PNS thresholds of the Y (a) and Z (b) gradient coils. Solid and broken lines are the same as in Fig 3.

The Z-gradient PNS measurement was somewhat confounded by gradient vibration felt by the subjects when their shoulders touched the gradient coil. In our setup, most volunteers had light contact between their clothing and the front cover of the head-only gradient coil, where vibration could be transmitted from the coil. At the same time, unlike in the X- and Y-coils, all suspected PNS sensations for the Z-coil occurred in the shoulder/back area. In an attempt to separate vibration from PNS, we asked the volunteers who reported sensation to try temporarily to slightly gap their shoulders away from contact with the gradient coil while measurement was repeated. After sufficient shoulder displacement was achieved to avoid contact with the gradient coil, a sensation that persisted regardless of the shoulder position was deemed to originate from PNS. Six out of the 14 volunteers tested for the Z-coil PNS in HG2 reported sensation that was believed to be caused by nerve stimulation. The corresponding thresholds are plotted in Fig. 4(b). We note that despite our efforts there were multiple cases where the sensation was not easily distinguishable from vibration. If we assume that the 6 volunteers mentioned were reporting true PNS, the thresholds for the Z-coil appear to fall between those of the X- and Y-gradient coils. In no case was there a sensation that was described as uncomfortable during the Z-coil test.

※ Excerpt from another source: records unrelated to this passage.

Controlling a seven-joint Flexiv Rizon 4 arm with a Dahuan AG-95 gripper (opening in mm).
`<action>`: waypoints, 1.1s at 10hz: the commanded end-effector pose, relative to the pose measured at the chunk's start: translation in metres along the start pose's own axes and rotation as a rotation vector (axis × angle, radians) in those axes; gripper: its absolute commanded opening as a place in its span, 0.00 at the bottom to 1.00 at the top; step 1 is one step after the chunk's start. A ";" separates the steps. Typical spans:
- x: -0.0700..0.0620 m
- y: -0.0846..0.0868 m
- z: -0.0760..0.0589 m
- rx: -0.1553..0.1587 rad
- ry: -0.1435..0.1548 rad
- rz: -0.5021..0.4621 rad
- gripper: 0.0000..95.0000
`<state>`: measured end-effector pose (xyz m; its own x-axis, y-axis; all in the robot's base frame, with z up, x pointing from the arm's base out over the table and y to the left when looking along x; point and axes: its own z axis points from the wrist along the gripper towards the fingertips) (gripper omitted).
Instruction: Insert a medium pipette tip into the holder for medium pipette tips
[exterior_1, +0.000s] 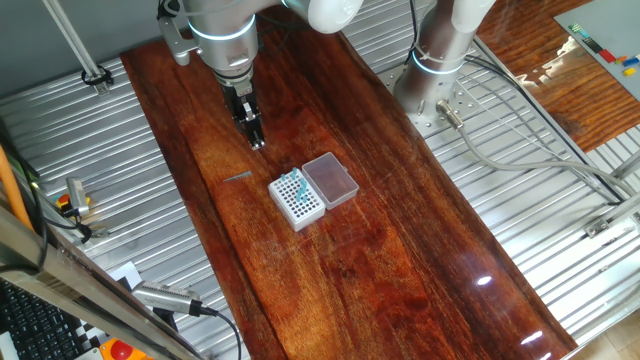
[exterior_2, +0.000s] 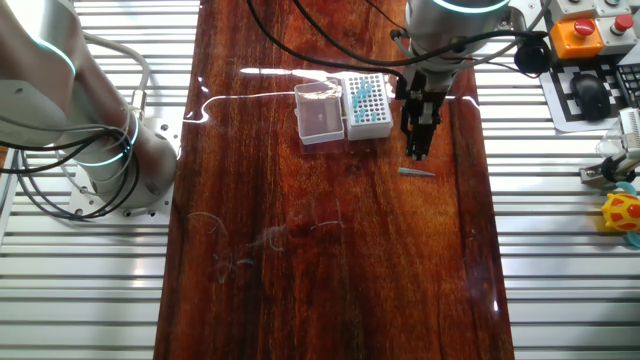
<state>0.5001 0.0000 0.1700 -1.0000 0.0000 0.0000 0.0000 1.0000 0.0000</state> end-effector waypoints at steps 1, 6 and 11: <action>0.000 0.000 0.000 -0.023 -0.005 0.000 0.00; 0.000 0.000 0.000 -0.016 -0.002 0.000 0.00; 0.000 0.000 0.000 -0.015 -0.002 0.000 0.00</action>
<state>0.5000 0.0001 0.1699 -1.0000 -0.0014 -0.0016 -0.0014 0.9999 0.0152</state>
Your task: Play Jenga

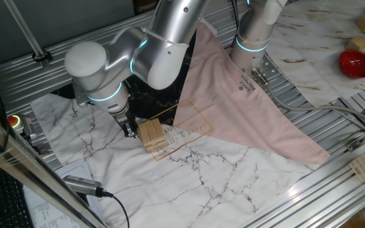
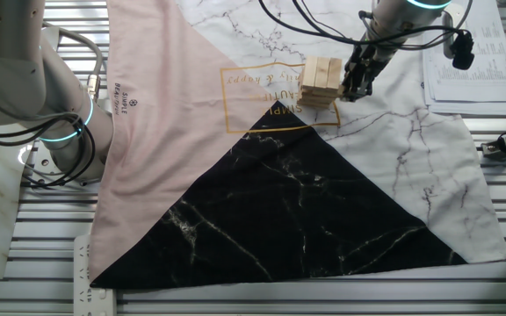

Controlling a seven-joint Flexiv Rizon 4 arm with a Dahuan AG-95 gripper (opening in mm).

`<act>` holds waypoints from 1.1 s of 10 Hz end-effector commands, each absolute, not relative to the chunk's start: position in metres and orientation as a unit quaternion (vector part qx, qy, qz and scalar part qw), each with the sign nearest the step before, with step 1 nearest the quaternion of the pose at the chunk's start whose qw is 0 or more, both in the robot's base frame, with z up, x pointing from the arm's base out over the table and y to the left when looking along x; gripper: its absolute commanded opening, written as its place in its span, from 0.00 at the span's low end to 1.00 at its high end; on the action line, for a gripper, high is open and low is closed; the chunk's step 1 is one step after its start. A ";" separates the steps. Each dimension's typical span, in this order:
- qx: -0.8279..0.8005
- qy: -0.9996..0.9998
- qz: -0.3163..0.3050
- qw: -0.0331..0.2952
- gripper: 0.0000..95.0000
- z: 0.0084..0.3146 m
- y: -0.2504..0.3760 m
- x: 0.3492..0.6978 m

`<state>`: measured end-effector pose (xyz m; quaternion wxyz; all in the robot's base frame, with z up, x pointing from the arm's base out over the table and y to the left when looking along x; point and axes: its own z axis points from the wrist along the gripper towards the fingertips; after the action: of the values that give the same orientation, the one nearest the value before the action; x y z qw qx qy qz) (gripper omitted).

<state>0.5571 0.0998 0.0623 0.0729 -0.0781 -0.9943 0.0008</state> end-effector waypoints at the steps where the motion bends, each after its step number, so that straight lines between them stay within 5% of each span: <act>1: -0.079 -0.994 0.001 0.073 0.00 0.062 0.100 0.556; 11: -0.078 -0.994 0.001 0.073 0.00 0.062 0.096 0.555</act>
<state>0.5545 0.0964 0.0622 0.0729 -0.0775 -0.9943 0.0007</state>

Figures 3, 4 also compare our data with the PNS limit of a representative whole-body gradient coil. The straight, black dotted line represents the published PNS limit of the most sensitive (Y) axis of the BRM gradient coil (GE Healthcare), reported by Zhang et al (7). Details of the test conditions are described in (7). The PNS parameters of the BRM gradient coil are: SRmin = 59.5 T/m/s, ΔGmin = 20.9 mT/m, τc= 351 µs. We note that SRmin for HG1x and HG2x are larger than this coil by a factor of 3.0 and 2.7, respectively. ΔGmin, on the other hand, is larger by factors of 3.9 (HG1x over BRM) and 4.7 (HG2x over BRM).

PNS locations and severity

The locations of volunteer-reported sensation differed between the transverse (X, Y) coils and the Z-coil. For the X- and Y-coils (for both HG1 and HG2), the sensations were experienced on the face, consistent with those reported by Chronik et al. (4). However, all the sensations for the Z-coil (HG2 only) were in the shoulder/back area. The facial PNS locations were: bridge of the nose (N =5), top of head, sinuses (N =6), as well as upper teeth, cheek, eyelids and eyebrows, and forehead. For the Z-coil, sensations (reported as distinct from vibration) were at the level of the clavicle, upper back, and back of the shoulders. Usually, initial sensation was only reported on the left or right side, but not bilaterally.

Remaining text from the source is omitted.